Di sebuah ruangan besar rumah Maeda, Soekarno, Hatta, dan Soebardjo duduk serius menyusun teks yang kelak menjadi tonggak kemerdekaan bangsa. Kata demi kata diperdebatkan dengan penuh kehati-hatian. Mereka sadar, kalimat yang mereka tuliskan bukan sekadar pernyataan, melainkan nasib bagi sebuah bangsa baru yang akan lahir.

Sementara itu, para pemuda yang menunggu di ruang tamu merasakan suasana mencekam bercampur harap. Mereka sesekali melihat jam, menyadari waktu semakin larut dan sebentar lagi masuk waktu sahur Ramadhan.

Akhirnya, setelah melalui perdebatan panjang hingga lewat pukul 04.00 WIB, naskah proklamasi rampung. Bung Karno menuliskan draf awal dengan tulisan tangan, lalu teks tersebut diketik rapi oleh Sayuti Melik. Naskah inilah yang esok harinya akan dibacakan di Pegangsaan Timur 56.
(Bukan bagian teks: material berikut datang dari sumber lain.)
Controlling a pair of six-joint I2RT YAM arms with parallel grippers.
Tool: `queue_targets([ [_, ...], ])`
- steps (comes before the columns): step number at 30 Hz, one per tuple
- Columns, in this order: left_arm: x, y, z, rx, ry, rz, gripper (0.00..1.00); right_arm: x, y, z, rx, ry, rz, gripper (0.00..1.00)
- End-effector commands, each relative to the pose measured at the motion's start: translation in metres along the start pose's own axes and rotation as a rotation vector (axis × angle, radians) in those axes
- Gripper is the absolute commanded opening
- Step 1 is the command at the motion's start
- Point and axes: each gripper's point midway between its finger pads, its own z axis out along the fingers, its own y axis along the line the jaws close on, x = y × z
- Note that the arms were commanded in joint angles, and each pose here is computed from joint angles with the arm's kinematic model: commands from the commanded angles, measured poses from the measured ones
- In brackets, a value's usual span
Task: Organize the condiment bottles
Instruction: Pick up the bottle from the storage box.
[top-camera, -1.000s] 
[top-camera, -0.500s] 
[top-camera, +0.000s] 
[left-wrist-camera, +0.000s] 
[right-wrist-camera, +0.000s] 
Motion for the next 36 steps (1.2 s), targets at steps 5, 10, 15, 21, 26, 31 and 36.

Sahur Seadanya di Rumah Maeda

Kisah penyusunan teks proklamasi juga tak lepas dari momen sederhana namun penuh makna: santap sahur. Dalam bukunya, jurnalis senior Rosihan Anwar menulis bahwa selepas naskah selesai, Soekarno dan Hatta keluar dari ruangan untuk menyantap sahur dengan menu apa adanya.

Tak ada hidangan mewah, hanya ikan sarden kalengan, telur, dan roti. Nasi pun tidak tersedia. Bung Hatta sempat membuka kaleng sarden, lalu mencampurnya dengan telur sebagai lauk sederhana. Bung Karno pun makan seadanya, menahan lelah setelah seharian penuh tegang menghadapi desakan pemuda dan negosiasi panjang.

Momen sahur itu menjadi simbol bahwa kemerdekaan bangsa ini lahir dari pengorbanan, kesederhanaan, dan tekad baja, bukan dari kemewahan.

Hening di Perjalanan Pulang

Setelah santap sahur, menjelang subuh, kedua proklamator diantar pulang dengan mobil. Tak banyak percakapan di perjalanan, hanya hening yang menyelimuti. Keletihan fisik dan mental jelas terlihat di wajah mereka, namun ada secercah lega bahwa perjuangan panjang mulai menemukan jalannya.

Dalam keheningan itu, Bung Karno sempat memecah suasana dengan kalimat lirih, “Semoga saja apa yang kita upayakan selama ini untuk Indonesia merdeka dapat berguna bagi anak cucu kelak.” Bung Hatta menimpali singkat namun penuh makna, “Ya, aku juga berharap demikian.”

Fajar Kemerdekaan

Keesokan harinya, Jumat 17 Agustus 1945, teks proklamasi itu pun dibacakan. Di halaman rumah Soekarno di Pegangsaan Timur 56, bendera Merah Putih berkibar untuk pertama kali sebagai simbol lahirnya sebuah bangsa.

Momen ini menandai berakhirnya penjajahan panjang dan menjadi awal dari babak baru perjalanan Indonesia. Namun, sedikit yang menyadari bahwa kemerdekaan yang kita rayakan setiap tahun itu lahir dari sebuah ruangan sederhana di rumah seorang perwira Jepang, disusun dalam bulan suci Ramadhan, ditemani sahur seadanya dengan ikan sarden dan roti.

Kisah ini menjadi pengingat bahwa kemerdekaan bukan hadiah, melainkan buah dari pengorbanan, kebersamaan, dan doa yang dipanjatkan di bulan penuh berkah.